Another thing: Thinking of isolation (or absorption) and coupling as opposites that can be achieved in any practical application is appealing and makes for great audiophile arguments, but it's really of little use in seeking the right kind of vibration control in your system. I'd suggest that every effective vibration control approach relies on both coupling and isolation/absorption.

The basic idea is to use coupling to make your audio component just a piece of a larger mechanical system that can deal with the vibrations to which your component is subjected. The larger system should have the characteristic of absorbing vibrations that are harmful to the propagation of the audio signal and releasing that energy (it has to go somewhere) in a way that is not harmful to the audio signal. Thus, the system has to have a sink for harmful vibrations, and the parts of the system have to be coupled together in order for that sink to be of any benefit against vibrations generated by or reaching the component.

We might place magazines or a specially designed, heavy block on top of a component, using gravity to do the coupling that effectively changes the component's cabinet so as not to resonate at harmful frequencies. We might put the component on gel footers. Gravity couples the component to the compliant footers, which absorb detrimental vibrations and dissipate the absorbed energy as heat. We might put the component on a Neuance, BDR or some other shelf with appropriate energy dissipation properties. Again, gravity acting on the mass of the component does the coupling. We may seek to use cones or weights to increase the coupling of the component to the shelf, but then we have to be careful about the vibrational qualities of those items that we've introduced into the system. We might couple our components to a heavy, sand-filled rack or rack with suspension system, depending on the rack itself to serve the absorption and isolation functions.
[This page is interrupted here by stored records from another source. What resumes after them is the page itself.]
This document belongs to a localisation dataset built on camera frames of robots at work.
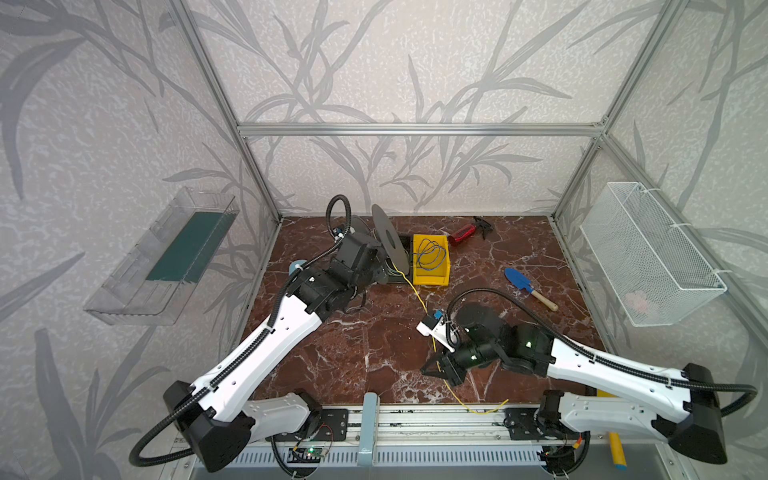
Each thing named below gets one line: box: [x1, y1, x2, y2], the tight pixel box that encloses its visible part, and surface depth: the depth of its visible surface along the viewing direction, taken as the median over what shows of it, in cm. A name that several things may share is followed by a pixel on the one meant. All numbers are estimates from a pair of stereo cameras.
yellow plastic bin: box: [413, 234, 451, 286], surface depth 103 cm
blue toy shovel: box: [504, 268, 559, 312], surface depth 104 cm
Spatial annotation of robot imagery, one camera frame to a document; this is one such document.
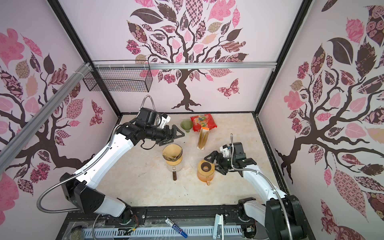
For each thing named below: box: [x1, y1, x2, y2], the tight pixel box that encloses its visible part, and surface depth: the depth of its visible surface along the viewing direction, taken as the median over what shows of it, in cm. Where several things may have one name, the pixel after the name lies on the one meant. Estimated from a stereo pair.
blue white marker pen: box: [165, 217, 188, 239], surface depth 71 cm
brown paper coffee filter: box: [162, 144, 182, 159], surface depth 81 cm
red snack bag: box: [190, 113, 217, 132], surface depth 110 cm
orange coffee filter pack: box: [196, 126, 210, 151], surface depth 101 cm
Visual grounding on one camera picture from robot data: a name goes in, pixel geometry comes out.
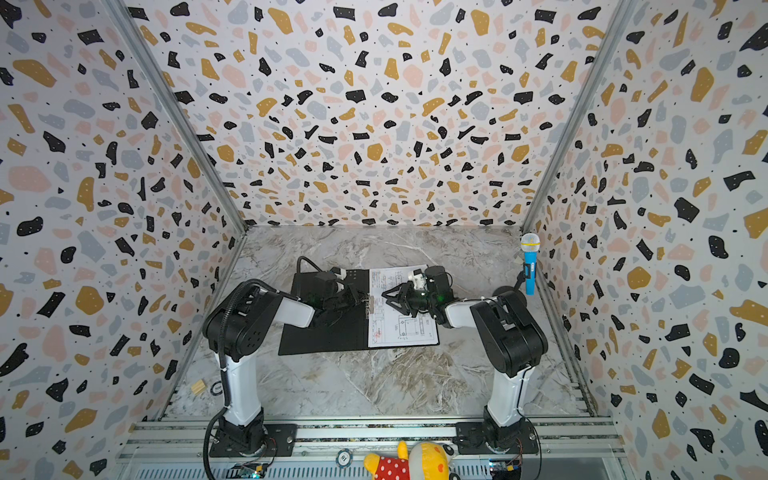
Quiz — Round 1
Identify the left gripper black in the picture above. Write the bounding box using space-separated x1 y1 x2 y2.
322 285 366 317

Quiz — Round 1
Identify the printed paper sheet with diagram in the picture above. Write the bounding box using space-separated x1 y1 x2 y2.
367 265 439 349

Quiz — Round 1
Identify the orange folder black inside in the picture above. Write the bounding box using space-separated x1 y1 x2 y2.
277 268 441 356

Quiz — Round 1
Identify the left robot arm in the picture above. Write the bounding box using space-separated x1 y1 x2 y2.
202 267 371 457

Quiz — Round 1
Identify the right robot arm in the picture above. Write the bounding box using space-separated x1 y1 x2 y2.
382 263 548 452

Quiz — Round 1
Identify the blue toy microphone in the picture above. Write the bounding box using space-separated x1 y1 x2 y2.
520 233 540 296

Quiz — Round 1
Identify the yellow red plush toy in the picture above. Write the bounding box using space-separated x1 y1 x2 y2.
363 441 460 480

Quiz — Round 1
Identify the small wooden block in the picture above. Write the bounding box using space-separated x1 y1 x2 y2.
190 379 207 396

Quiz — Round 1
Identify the circuit board right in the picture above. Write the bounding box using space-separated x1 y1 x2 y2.
489 459 522 480

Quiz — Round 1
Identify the green circuit board left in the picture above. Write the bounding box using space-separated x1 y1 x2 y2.
232 462 269 479

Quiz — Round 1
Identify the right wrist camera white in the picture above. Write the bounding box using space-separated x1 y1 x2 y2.
408 269 426 290

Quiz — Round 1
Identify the round badge on rail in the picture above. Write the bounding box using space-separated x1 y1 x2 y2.
336 449 353 468

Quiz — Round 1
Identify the black corrugated cable hose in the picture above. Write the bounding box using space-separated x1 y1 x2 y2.
202 256 328 480

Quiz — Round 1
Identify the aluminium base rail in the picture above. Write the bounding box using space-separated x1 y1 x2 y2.
115 417 634 479
As an extreme, we could mass load and clamp our component to a rack whose legs are sunk into a concrete piling buried deep into the ground, in an attempt to make our vibration control system really huge and use the earth itself as the sink. If we chose our materials right, this should have benefits -- certainly floor-borne vibrations would be eliminated -- but I don't know how much of a problem ground-borne vibrations would be. I would bet that you would experience a net gain, but anyway, that is getting a little impractical.

I really am unconvinced that any commercial equipment rack relies on the principal of coupling the component to the ground for its success. Such a rack would be way too specialized. It might work on a concrete pad, for example, but, as Fiddler has said, how could this rack be effective for audiophiles that had their systems on any floor but the ground floor or basement?

In Audiogon discussions, we've come to associate Sistrum equipment with the claim of "draining vibrations to the ground". But Robert of Starsound has posted that, by design, Sistrum racks vibrate like crazy, and he described the shelves of the racks as "rattle traps". To me, this sounds like a rack that derives it's effectiveness from materials and design that allow the rack to dissipate absorbed energy at frequencies too high to significantly affect the propagation of the audio signal. This is a strategy that is used by makers of rigid, lightweight equipment.

I'm not a person with any special technical expertise, but I do try to understand things in a practical, hype-free way. Please feel free to comment on my analysis.

My real point is that enjoying high fidelity sound really is a more complicated task than can be accomplished by following dogmas like "only use coupling" and "only use isolation". Coupling vs. isolation is a false dichotomy. I've done some but not a huge amount of experimentation with vibration control. I know it makes a significant difference, but I hope anyone just starting out will not be intimidated from experimenting with different approaches, including -- horrors! -- mixing so-called coupling devices with so-called absorption devices. As is the case with many other aspects of hifi discussed on this site, simple, universal formulas about hifi make for good debates and marketing pitches, but relying on them to build your system is a fool's errand.